Phenylketonuria is a hereditary disease, which consists of an alteration of the metabolism in which the body is unable to break down an amino acid called phenylalanine, which is found in most foods.

This causes the body can not metabolize in the liver the amino acid tyrosine that is formed from phenylalanine.

The prognosis can be good if it is detected properly and early and a treatment is established on time, based mainly on the follow-up of a strict diet low in phenylalanine in the first year of the child’s life and during his stage of growth, diet that It should probably be followed throughout life, in order to avoid or reduce mental damage.

The fundamental cause of phenylketonuria (PKU) is the deficit of phenylalanine hydroxylase. This conditions that the conversion of phenylalanine into tyrosine is altered and therefore there is an increase in blood of phenylalanine and its products, mainly phenylacetate and phenylactate. Tyrosine levels may remain normal or low in patients with PKU.

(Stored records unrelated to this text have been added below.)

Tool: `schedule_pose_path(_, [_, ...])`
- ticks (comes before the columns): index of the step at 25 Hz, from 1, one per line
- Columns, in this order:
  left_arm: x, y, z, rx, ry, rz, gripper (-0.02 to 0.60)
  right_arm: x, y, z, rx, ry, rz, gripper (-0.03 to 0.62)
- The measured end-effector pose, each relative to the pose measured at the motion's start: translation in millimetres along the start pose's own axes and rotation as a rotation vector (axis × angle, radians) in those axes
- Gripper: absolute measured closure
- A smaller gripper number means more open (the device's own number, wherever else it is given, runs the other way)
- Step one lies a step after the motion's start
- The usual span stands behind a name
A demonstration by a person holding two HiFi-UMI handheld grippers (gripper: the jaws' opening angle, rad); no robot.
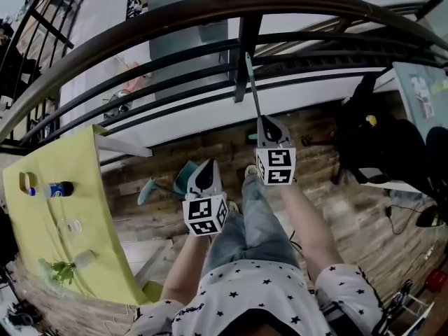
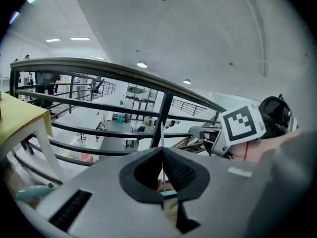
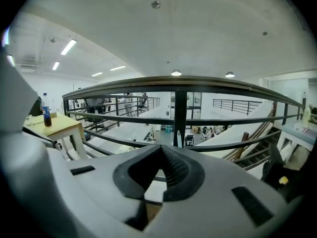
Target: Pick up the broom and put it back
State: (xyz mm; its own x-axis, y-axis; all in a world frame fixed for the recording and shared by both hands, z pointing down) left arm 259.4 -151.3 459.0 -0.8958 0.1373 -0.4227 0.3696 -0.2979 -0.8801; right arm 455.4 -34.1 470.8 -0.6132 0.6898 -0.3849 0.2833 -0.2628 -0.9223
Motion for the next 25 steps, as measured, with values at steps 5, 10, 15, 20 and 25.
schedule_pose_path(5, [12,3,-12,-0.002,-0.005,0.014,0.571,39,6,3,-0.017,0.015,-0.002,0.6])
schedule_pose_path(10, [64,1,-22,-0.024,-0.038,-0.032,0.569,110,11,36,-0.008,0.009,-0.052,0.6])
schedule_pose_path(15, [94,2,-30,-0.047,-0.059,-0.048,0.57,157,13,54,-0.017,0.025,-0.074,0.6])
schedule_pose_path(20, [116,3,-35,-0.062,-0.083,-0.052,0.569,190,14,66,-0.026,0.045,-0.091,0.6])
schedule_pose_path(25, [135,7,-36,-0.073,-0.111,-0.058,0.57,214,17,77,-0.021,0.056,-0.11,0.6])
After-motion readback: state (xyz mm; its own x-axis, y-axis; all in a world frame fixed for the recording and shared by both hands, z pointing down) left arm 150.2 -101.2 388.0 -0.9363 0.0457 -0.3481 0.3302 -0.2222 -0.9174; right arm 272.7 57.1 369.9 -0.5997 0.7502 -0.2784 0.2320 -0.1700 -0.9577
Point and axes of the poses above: the fingertips, and each gripper's own axes: x backward along the fingers, z to its left, y out of its top, the point moved 9 cm from there along x, backward along the fingers, and after that the axes turned 4 degrees about -x, right-handed, at the moved point
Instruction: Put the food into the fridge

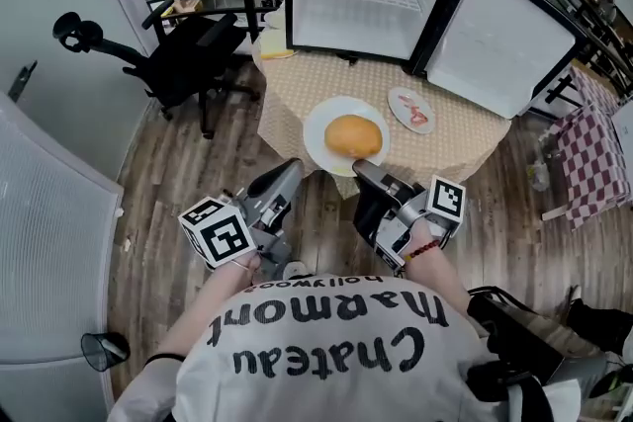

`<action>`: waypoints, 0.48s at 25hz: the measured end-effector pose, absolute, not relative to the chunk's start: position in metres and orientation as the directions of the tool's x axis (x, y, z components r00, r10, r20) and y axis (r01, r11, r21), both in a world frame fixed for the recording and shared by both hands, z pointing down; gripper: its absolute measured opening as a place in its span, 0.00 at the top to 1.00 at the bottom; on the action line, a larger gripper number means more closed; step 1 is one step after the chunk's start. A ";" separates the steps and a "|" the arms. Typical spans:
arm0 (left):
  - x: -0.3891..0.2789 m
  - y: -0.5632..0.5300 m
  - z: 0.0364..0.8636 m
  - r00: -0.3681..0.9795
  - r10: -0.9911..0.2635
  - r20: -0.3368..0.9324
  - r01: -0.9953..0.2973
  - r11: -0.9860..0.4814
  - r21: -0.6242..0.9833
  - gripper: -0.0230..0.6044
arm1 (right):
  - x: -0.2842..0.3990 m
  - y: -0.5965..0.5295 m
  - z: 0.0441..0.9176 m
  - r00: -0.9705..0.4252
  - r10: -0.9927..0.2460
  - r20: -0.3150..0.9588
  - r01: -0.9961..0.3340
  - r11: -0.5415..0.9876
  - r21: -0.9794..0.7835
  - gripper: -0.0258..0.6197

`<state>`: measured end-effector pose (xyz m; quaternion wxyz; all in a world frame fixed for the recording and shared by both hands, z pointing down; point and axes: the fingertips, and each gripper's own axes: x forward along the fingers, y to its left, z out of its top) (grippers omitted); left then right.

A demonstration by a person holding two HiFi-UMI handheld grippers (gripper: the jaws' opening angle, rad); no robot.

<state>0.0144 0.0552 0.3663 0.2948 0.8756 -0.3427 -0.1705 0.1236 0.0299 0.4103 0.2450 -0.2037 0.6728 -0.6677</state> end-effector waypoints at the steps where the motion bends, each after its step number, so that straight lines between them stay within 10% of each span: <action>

The symptoms that babies with phenylketonuria present are usually:

• Psychotic pictures of autistic type.
• Convulsions.
• Psychomotor retardation.
• West syndrome.
• Mental retardation.
• Unusual posture of the hands.
• Very rebellious facial eczema.
• Tremors.
• Head size noticeably lower than normal.
• Spasmodic movements of arms and legs.

Routine metabolic tests are performed on newborns to determine if they have PKU, usually by a heel stick shortly after birth. If you test positive, you must perform urine and blood tests to confirm the diagnosis of PKU. Sometimes the test may be negative if it is done before 24 hours of age. In these cases, it may be recommended to repeat the test after one or two weeks of life.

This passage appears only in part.